これまで SBI-553 の作用機序は NTSR1 にβアレスチンをリクルートして機能を抑えるとされてきたが、βアレスティンノックアウト細胞でも SBI-553 は一部のGタンパク質と NTSR1 の結合を直接阻害することがわかる。即ち、NTSR1 とGタンパク質の結合を直接アロステリック効果で抑制することがわかる。

この選択性の構造的基盤をクライオ電顕やコンピュータシミュレーションを用いて詳しく調べ、SBI-553 が結合することで浅い溝が形成されることで、一部のGタンパク質のC末端が選択的に結合したり、排除されたりすることを明らかにしている。

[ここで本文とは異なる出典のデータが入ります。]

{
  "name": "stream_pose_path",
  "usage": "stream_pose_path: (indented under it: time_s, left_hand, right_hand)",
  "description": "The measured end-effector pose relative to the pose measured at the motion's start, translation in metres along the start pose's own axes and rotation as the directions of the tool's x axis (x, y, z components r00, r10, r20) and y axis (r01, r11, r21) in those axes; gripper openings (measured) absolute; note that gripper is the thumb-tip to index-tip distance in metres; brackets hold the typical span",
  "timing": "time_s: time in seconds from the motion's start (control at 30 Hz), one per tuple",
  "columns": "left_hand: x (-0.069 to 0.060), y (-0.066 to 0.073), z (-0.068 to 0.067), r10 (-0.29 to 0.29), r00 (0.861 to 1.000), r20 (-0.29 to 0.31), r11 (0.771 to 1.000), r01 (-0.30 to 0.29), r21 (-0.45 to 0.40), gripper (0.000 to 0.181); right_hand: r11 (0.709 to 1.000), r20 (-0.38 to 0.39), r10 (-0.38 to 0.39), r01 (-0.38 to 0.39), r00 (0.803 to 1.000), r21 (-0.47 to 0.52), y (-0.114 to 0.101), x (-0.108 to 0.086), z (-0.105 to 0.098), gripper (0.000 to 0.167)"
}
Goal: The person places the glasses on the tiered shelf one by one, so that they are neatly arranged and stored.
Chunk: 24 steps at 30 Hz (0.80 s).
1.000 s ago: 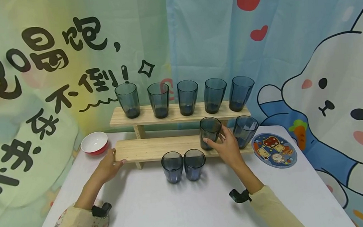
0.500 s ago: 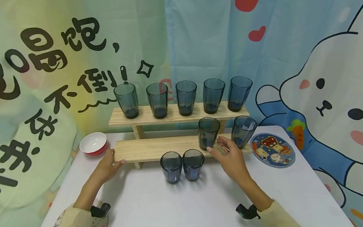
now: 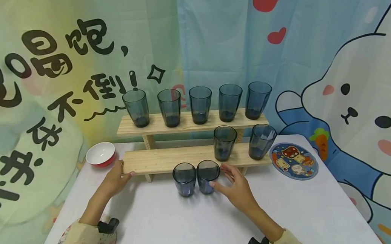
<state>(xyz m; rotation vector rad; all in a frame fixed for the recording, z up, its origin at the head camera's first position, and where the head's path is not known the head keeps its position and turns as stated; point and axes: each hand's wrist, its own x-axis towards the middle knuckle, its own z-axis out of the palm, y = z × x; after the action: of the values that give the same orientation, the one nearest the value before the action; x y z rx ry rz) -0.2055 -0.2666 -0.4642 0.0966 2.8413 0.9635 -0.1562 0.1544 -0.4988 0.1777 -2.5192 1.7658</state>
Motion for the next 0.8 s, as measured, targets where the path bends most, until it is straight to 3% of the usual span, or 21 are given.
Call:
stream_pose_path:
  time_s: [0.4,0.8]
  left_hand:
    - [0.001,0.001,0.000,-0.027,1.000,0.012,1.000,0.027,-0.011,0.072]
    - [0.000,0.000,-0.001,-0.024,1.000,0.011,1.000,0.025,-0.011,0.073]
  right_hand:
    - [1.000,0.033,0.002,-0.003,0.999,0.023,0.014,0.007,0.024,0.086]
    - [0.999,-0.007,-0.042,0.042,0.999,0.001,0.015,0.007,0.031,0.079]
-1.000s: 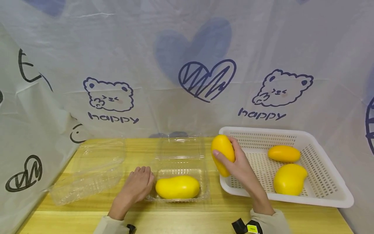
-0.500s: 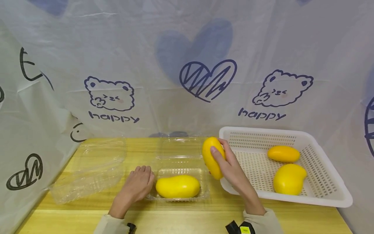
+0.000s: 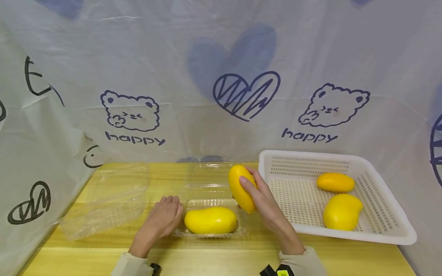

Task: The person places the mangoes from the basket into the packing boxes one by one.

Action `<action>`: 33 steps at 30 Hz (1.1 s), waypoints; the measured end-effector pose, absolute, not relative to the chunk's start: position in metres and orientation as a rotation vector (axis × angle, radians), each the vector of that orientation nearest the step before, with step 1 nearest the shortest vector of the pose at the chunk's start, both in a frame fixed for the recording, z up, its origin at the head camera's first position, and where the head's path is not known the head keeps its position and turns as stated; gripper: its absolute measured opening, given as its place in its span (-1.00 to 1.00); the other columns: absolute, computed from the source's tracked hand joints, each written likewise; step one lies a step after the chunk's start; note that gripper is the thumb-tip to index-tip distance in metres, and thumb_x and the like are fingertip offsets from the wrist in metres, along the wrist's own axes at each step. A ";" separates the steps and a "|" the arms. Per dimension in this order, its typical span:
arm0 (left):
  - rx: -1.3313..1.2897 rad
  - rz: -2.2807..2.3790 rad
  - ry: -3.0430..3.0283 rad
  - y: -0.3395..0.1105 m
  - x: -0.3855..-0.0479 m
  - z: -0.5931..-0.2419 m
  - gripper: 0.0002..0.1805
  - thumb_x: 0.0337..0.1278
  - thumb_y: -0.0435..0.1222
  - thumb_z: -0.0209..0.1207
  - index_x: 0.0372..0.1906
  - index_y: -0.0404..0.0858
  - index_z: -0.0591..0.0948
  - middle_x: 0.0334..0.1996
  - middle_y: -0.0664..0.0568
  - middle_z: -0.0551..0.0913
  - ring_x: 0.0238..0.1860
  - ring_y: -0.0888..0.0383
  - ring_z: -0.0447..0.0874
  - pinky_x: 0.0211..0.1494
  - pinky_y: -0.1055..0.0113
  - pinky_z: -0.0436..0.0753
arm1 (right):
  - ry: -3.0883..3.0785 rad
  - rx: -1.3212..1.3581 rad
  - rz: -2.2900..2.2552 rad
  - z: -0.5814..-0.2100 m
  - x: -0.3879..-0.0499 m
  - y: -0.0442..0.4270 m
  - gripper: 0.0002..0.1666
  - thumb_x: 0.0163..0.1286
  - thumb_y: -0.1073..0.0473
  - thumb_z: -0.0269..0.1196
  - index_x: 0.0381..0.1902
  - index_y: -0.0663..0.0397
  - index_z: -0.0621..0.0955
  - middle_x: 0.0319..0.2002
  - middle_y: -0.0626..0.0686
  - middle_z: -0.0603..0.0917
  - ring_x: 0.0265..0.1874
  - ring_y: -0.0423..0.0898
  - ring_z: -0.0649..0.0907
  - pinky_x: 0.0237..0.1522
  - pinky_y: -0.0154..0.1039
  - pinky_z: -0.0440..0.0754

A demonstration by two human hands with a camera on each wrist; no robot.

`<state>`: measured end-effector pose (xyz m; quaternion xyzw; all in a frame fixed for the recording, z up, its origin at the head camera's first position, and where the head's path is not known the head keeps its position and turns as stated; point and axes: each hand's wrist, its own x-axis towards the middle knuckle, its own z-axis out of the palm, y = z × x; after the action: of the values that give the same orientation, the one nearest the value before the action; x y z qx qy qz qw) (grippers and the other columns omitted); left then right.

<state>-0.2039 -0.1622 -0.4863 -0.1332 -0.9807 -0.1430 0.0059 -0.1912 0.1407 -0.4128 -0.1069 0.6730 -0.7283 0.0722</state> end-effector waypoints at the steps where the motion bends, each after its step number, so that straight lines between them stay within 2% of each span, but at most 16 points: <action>1: -0.417 -0.446 -3.069 -0.162 -0.204 -0.486 -0.71 0.57 -0.24 -0.19 -0.33 -0.28 0.39 -0.38 -0.08 0.42 -0.31 -0.03 0.33 -0.18 0.07 0.41 | 2.000 -0.333 -2.186 -0.413 -0.191 0.139 -0.45 0.65 0.02 -0.04 0.44 0.14 0.22 -0.09 0.24 0.51 -0.25 0.04 0.63 -0.30 -0.18 0.67; 6: -0.413 -0.449 -3.072 -0.162 -0.202 -0.485 -0.71 0.57 -0.24 -0.19 -0.33 -0.28 0.39 -0.39 -0.09 0.42 -0.32 -0.03 0.33 -0.17 0.07 0.41 | 1.912 -0.409 -2.153 -0.417 -0.192 0.133 -0.41 0.65 0.05 -0.17 0.50 0.16 0.13 0.01 0.30 0.46 -0.17 0.14 0.66 -0.26 -0.14 0.68; 9: -0.413 -0.448 -3.077 -0.162 -0.202 -0.484 -0.70 0.58 -0.24 -0.19 -0.33 -0.29 0.39 -0.39 -0.09 0.42 -0.32 -0.04 0.33 -0.17 0.07 0.41 | 1.900 -0.427 -2.133 -0.419 -0.192 0.129 -0.38 0.65 0.05 -0.22 0.55 0.14 0.07 0.09 0.31 0.41 -0.10 0.11 0.61 -0.15 -0.09 0.67; 11: -0.413 -0.445 -3.084 -0.162 -0.203 -0.485 -0.70 0.58 -0.23 -0.19 -0.33 -0.29 0.38 -0.39 -0.09 0.41 -0.32 -0.04 0.32 -0.18 0.08 0.39 | 1.923 -0.423 -2.123 -0.420 -0.191 0.126 -0.36 0.65 0.06 -0.18 0.57 0.14 0.07 0.17 0.33 0.38 -0.06 0.08 0.57 -0.10 -0.11 0.65; 15: -0.415 -0.449 -3.083 -0.162 -0.202 -0.484 -0.71 0.57 -0.24 -0.19 -0.34 -0.28 0.37 -0.40 -0.08 0.38 -0.33 -0.03 0.30 -0.20 0.09 0.38 | 2.045 -0.363 -2.080 -0.423 -0.192 0.118 -0.31 0.61 0.04 0.03 0.57 0.14 0.18 0.27 0.32 0.40 -0.01 0.02 0.54 -0.01 -0.20 0.60; 19: -0.425 -0.446 -3.081 -0.162 -0.202 -0.482 -0.73 0.56 -0.26 -0.18 -0.33 -0.28 0.37 -0.40 -0.08 0.39 -0.34 -0.03 0.29 -0.21 0.09 0.38 | 2.157 -0.318 -2.021 -0.426 -0.194 0.113 -0.30 0.54 0.00 0.17 0.51 0.11 0.30 0.22 0.28 0.48 -0.03 0.04 0.57 0.00 -0.18 0.60; 24: -0.431 -0.447 -3.083 -0.162 -0.202 -0.482 -0.72 0.57 -0.25 -0.19 -0.33 -0.29 0.37 -0.40 -0.08 0.38 -0.34 -0.03 0.29 -0.21 0.10 0.38 | 2.139 -0.296 -2.019 -0.425 -0.197 0.105 -0.31 0.49 -0.02 0.25 0.48 0.03 0.34 0.18 0.30 0.51 -0.10 0.09 0.68 -0.04 -0.09 0.68; 27: -0.431 -0.449 -3.080 -0.162 -0.202 -0.483 -0.72 0.57 -0.25 -0.19 -0.34 -0.28 0.36 -0.42 -0.08 0.36 -0.35 -0.03 0.28 -0.22 0.11 0.37 | 2.181 -0.276 -1.971 -0.424 -0.201 0.101 -0.29 0.50 -0.06 0.24 0.49 -0.01 0.33 0.19 0.27 0.51 -0.11 0.07 0.69 -0.02 -0.11 0.66; 33: -0.433 -0.448 -3.080 -0.162 -0.202 -0.483 -0.71 0.57 -0.25 -0.20 -0.34 -0.28 0.36 -0.42 -0.08 0.36 -0.35 -0.03 0.28 -0.22 0.12 0.36 | 2.287 -0.327 -1.828 -0.421 -0.208 0.093 -0.34 0.57 0.01 0.07 0.53 0.07 0.27 0.27 0.25 0.45 0.01 0.07 0.53 0.05 -0.10 0.49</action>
<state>-0.2018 -0.1624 -0.4832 -0.1378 -0.9802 -0.1425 -0.0005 -0.2082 0.0929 -0.4205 -0.1105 0.7726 -0.6175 0.0979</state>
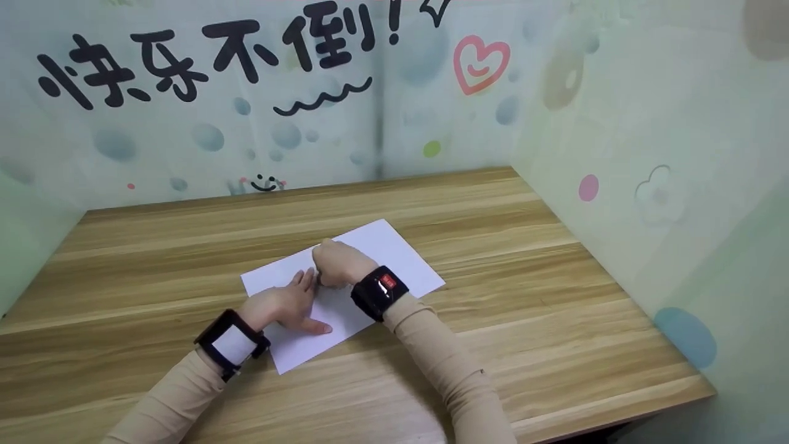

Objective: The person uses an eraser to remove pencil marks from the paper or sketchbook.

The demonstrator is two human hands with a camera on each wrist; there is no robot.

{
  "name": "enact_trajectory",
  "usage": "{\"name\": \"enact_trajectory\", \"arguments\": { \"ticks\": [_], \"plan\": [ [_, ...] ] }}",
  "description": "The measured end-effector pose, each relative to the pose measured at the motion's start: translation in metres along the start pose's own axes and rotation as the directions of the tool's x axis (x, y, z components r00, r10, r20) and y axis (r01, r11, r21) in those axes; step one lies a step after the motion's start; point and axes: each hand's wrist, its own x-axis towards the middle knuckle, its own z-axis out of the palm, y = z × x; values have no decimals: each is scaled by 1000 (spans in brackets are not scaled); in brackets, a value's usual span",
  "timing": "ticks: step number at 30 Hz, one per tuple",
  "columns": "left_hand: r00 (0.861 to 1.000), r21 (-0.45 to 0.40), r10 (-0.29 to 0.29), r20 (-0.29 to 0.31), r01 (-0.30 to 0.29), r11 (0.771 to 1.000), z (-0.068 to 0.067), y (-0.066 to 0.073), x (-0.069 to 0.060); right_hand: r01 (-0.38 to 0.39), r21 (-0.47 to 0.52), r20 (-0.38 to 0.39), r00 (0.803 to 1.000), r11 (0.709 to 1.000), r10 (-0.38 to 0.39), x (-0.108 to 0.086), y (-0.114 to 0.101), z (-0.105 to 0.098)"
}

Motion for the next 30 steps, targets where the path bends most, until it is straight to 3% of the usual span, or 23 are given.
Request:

とすると、SBI-553 をベースに様々な化合物を設計することで、NTSR1 のGタンパク質選択性を変化させる可能性が出てくる。そこで、29種類の様々な修飾を加えた化合物を作成し、作用を調べると、SBI-553 と比べて SBI-342 がアレスチンとG12以外のGタンパク質との結合が低下すること、また SBI-593 では新しくGqとの結合性が発生すること、そしてその構造的基盤を明らかにしている。

最後に、この差を体内機能の差として比べられるかを調べるため、即座核の NTSR1 を刺激したときに起こる体温低下に対する SBI-553 と SBI-559 の作用として調べている。結果だが、期待通り SBI-553 ではGqを中心に抑えられる事から体温低下をある程度防げる。しかし SBI-559 ではGqの結合が抑えられないので体温は下がったままであることがわかる。

以上が結果で、デザインと言うにはまだまだだが、GPCRのGタンパク質選択性を調節するリガンドが設計可能であることを示せたことは重要だ。またGタンパク質以外のタンパク質とも共役するGPCRも存在することから、細胞内のシグナルをスイッチさせることで、新しい創薬が可能になると期待する。